Chapter 7 Least Squares Estimation and the Decomposition of Variance

The linear models in the last chapter and for much of this book are fit to data using a method called “ordinary least squares” (OLS). This chapter explores the meaning of OLS and related statistics, including \(R^2\), as well as some alternative methods for bivariate regression.

7.1 OLS regression

The fake data illustrated in the scatterplot above (Figure ??) were modeled to look something like the squirrel fecal cortisol metabolite data in the previous chapter. If a typical student is asked to draw a regression line through the scatter, they typically draw a line similar to that in Figure ??. This line is not the OLS regression line but the major axis of an elipse that encloses the scatter of points–that students invariably draw this line suggests that the brain interprets the major axis of an elliptical scatter of points as a trend (This major axis line is an alternative method for estimating a slope and is known as standard major-axis regression. More about this at the end of this chapter.)

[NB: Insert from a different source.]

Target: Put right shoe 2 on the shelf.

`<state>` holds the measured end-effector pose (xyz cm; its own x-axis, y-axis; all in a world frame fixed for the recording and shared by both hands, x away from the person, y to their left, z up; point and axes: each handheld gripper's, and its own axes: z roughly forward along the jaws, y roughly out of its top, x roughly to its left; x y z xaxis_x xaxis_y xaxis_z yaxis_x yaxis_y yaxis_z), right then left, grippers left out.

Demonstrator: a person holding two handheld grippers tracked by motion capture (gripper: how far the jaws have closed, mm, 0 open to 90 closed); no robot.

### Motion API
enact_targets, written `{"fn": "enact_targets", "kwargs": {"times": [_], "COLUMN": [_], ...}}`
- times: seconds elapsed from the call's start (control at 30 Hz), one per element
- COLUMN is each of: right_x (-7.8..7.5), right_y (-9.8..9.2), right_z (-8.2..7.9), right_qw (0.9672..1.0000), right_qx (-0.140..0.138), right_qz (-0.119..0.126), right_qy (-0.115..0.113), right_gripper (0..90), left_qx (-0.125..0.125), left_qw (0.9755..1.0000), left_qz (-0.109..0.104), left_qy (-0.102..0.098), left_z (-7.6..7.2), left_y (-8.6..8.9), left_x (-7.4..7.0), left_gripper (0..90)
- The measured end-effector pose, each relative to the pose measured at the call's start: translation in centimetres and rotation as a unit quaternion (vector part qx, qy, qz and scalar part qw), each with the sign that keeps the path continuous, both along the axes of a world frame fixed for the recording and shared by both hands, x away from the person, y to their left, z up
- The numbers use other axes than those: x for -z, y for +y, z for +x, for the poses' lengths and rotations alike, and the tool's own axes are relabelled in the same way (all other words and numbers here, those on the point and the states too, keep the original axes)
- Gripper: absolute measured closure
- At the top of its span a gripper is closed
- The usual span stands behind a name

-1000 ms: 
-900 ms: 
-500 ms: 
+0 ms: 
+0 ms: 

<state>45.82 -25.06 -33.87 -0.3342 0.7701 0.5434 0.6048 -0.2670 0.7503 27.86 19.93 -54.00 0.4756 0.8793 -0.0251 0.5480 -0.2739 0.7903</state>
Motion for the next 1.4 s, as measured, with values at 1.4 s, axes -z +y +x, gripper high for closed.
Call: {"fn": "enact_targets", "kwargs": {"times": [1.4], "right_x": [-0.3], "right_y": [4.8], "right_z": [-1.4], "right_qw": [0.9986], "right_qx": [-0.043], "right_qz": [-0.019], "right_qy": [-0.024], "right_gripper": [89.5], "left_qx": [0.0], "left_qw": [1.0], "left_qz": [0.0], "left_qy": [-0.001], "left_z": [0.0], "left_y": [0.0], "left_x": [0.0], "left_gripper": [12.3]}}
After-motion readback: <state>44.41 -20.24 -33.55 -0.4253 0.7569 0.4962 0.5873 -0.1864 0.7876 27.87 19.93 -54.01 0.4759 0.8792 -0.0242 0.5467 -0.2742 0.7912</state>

The OLS regression line is the red line in Figure ?? – the standard major axis line is left for comparison). The OLS regression line

  1. passes through the bivariate mean (\(\bar{x}\), \(\bar{y}\)) of the scatter, and
  2. minimizes the sum of the squared deviations from each point to it’s modeled value \(\sum{(y_i - \hat{y}_i)^2}\)

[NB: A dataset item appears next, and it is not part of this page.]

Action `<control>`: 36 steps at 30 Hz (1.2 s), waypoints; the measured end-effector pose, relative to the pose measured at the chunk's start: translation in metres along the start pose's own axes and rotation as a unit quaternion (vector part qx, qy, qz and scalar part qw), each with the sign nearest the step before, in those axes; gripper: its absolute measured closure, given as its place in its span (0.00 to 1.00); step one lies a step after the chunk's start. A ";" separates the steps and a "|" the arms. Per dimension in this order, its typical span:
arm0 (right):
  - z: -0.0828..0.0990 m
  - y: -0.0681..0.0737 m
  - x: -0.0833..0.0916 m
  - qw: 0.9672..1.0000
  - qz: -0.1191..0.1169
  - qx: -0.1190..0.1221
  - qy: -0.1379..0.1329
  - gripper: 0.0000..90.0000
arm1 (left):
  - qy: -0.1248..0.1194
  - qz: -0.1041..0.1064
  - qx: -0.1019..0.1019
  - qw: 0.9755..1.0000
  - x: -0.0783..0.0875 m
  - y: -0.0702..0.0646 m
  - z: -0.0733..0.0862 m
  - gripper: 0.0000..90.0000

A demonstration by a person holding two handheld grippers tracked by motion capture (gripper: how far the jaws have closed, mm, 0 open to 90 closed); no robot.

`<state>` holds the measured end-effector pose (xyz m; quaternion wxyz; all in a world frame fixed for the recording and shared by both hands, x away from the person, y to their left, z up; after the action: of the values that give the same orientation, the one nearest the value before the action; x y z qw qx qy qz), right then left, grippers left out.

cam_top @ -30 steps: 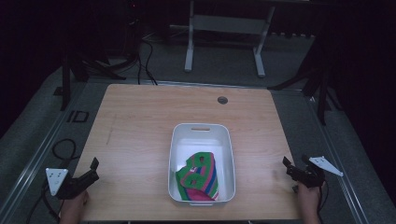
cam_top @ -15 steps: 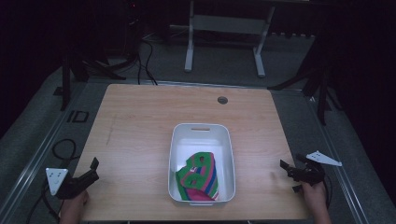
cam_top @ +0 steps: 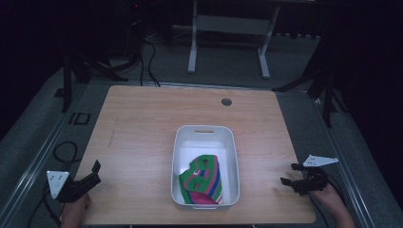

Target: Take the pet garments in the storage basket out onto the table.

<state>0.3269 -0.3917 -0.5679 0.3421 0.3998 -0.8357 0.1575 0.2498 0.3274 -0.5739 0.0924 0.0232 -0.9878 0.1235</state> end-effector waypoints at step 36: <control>-0.107 0.081 -0.006 0.972 -0.154 0.179 -0.006 0.16 | 0.001 0.000 0.001 1.000 0.000 0.000 0.000 0.01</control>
<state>0.3145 -0.2798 -0.4947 0.2804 0.5791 -0.7245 0.2473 0.2501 0.3273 -0.5741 0.0936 0.0227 -0.9876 0.1243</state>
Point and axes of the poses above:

There are an infinite number of lines that pass through the bivariate mean (think of anchoring a line at the bivariate mean and spinning it). The OLS line is the line that minimizes the squared (vertical) deviations (“least squares”).

For a bivariate regression, the slope (coefficient \(b_1\) of \(X\)) of the OLS model fit is computed by

\[\begin{equation} b_1 = \frac{\mathrm{COV}(X, Y)}{\mathrm{VAR}(X)} \end{equation}\]

This equation is worth memorizing. We will generalize this into a more flexible equation in a few chapters.

7.2 How well does the model fit the data? \(R^2\) and “variance explained”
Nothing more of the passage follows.